**Data:**

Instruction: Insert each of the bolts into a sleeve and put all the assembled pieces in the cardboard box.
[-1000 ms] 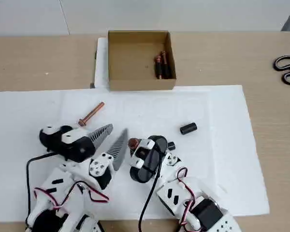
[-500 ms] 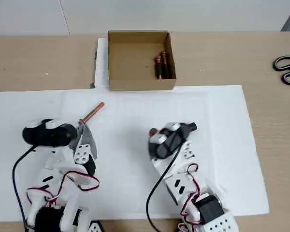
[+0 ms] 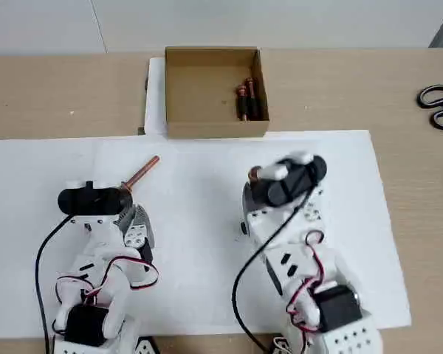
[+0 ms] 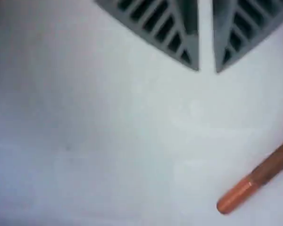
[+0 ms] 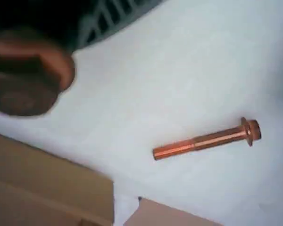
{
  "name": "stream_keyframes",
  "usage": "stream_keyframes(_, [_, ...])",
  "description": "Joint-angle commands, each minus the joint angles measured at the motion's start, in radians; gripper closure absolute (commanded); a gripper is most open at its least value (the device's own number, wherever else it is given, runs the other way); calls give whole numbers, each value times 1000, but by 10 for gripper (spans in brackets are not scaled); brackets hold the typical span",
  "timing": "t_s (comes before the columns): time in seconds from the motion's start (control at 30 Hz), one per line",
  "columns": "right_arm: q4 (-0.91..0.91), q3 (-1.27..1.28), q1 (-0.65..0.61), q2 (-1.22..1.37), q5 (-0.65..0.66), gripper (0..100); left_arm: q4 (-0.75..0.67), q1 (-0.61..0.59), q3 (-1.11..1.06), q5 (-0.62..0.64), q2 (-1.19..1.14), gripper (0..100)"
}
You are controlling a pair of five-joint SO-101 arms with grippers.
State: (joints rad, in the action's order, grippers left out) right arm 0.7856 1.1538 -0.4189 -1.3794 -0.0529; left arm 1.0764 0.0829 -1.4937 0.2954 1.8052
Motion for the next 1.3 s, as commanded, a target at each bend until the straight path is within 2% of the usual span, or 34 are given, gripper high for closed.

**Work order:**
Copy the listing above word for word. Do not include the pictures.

**Reply:**
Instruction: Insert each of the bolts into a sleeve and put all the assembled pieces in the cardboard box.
[-1000 ms] 
[-500 ms] 
[+0 ms] 
[+0 ms] 
[+0 ms] 
{
  "name": "stream_keyframes",
  "usage": "stream_keyframes(_, [_, ...])",
  "description": "Joint-angle commands, each minus the joint angles measured at the motion's start, in radians; gripper closure absolute (commanded); a gripper is most open at its least value (the device's own number, wherever else it is given, runs the other way); calls give whole numbers, each value times 1000, but by 10 for gripper (spans in brackets are not scaled); brackets hold the typical span",
  "timing": "t_s (comes before the columns): time in seconds from the motion's start (control at 30 Hz), one per line",
  "columns": "right_arm: q4 (-0.91..0.91), q3 (-1.27..1.28), q1 (-0.65..0.61), q2 (-1.22..1.37), q5 (-0.65..0.66), gripper (0..100); left_arm: q4 (-0.75..0.67), q1 (-0.61..0.59), q3 (-1.11..1.06), q5 (-0.62..0.64), q2 (-1.19..1.14), gripper (0..100)"
}
You are controlling a pair of five-joint SO-101 arms with grippers.
State: (joints rad, in the action's order, grippers left out) right arm 0.7856 1.1538 -0.4189 -1.3794 -0.0529; left arm 1.0764 0.0829 -1.4937 0.2954 1.8052
Motion for the next 1.3 s, as commanded, a target at each bend until the straight path is within 2% of the usual span, or 34 are given, gripper high for closed.

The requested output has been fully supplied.